У меня глаза затянуло как туманом. Передо мной сидел наш комиссар Бычков.
— Знаешь этого углана? — спросил солдат.
— Как не знать. В соседях живем. Парень — сирота.
— А ты, Степанов, его знаешь?
Я сообразил, что, если сказать — знаю, меня могут спросить, как его звать, а если сказать, что не знаю, — подведу самого Бычкова. Тот, видя, в каком я оказался затруднительном положении, быстро проговорил:
— Кто в волости не знает Григория Яшманова?
— Правильно, — весело подхватил я подсказку Бычкова. — Как не знать дядю Григория, если соседи.
— Видишь, что делается? — сказал солдат с лычками патрульному. — Не знаете, кого ловить. Патрули, черт бы вас задрал. Иди сам за пропусками, и пусть едут домой. А ты, Яшманов, все-таки в следующий раз бери с собой удостоверение.
Я решил играть до конца и попросил:
— А нельзя за пропуском завтра прийти? Мне еще лошадь ковать надо.
— Негде ковать, — ответили мне. — Все кузнецы удрали. Приезжай денька через три. Расскажи в своей деревне мужикам, что в Никольском власть советская уничтожена и всем безобразиям конец. С часу на час ждем народную армию. Завтра привезут в магазины белый хлеб, ситец, керосин.
Сами себе не веря, что находимся на свободе, мы вышли на улицу. Я дрожащими руками отвязал лошадь и отвел ее от ворот…
Чтобы не нарваться на патруль, я поехал проулками, а не по главной улице. Вот и пост. Раздался дикий окрик:
— Стой! Стрелять буду!
Я остановил лошадку. К нам подбежали два солдата и проверили пропуска.

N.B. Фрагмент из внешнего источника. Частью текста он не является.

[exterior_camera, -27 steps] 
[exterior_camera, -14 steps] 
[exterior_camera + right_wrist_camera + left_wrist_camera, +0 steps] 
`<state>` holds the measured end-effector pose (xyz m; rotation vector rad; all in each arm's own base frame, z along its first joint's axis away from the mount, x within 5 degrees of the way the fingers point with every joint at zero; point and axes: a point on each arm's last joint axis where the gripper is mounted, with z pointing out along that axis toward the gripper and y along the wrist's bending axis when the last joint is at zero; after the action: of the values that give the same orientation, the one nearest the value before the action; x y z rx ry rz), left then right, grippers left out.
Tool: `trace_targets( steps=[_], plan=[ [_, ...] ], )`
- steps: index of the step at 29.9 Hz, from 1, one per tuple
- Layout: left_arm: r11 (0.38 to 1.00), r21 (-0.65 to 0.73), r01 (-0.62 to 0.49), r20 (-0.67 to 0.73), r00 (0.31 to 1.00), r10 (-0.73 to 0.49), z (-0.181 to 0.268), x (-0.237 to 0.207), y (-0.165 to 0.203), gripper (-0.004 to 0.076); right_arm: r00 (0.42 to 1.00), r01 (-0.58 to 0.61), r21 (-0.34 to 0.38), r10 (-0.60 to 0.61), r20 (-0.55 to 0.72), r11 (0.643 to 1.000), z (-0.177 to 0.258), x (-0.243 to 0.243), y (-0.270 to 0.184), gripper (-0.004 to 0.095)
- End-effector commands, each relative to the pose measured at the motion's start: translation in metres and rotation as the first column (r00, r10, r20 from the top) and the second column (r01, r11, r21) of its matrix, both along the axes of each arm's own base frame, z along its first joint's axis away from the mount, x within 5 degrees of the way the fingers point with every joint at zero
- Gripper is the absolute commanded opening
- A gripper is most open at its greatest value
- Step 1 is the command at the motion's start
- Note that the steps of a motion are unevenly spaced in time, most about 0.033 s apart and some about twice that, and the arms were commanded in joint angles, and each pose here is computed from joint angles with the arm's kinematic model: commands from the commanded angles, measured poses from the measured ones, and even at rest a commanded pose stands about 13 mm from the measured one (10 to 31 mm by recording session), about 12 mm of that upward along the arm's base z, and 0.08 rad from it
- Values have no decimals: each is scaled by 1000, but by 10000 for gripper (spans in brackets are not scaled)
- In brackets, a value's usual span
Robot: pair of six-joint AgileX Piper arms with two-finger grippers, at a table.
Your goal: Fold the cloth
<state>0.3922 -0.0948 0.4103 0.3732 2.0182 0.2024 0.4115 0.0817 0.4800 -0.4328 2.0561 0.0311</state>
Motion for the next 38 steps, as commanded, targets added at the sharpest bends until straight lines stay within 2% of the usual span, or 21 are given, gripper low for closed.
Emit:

— Езжай да не оглядывайся! Иначе пулю получишь, — предупредили они нас.
Верст пять я гнал лошадь без передышки. Она уже начала храпеть и брызгать слюною.
В Ивановском нас встретил Андрей Иванович. «За меня беспокоятся», — с благодарностью подумал я.
— Сашка! — обрадовался Панин. — Живой да еще с гостем… Кто такой? Да это ты, Бычков. Бороду отростил, как Гришка Распутин.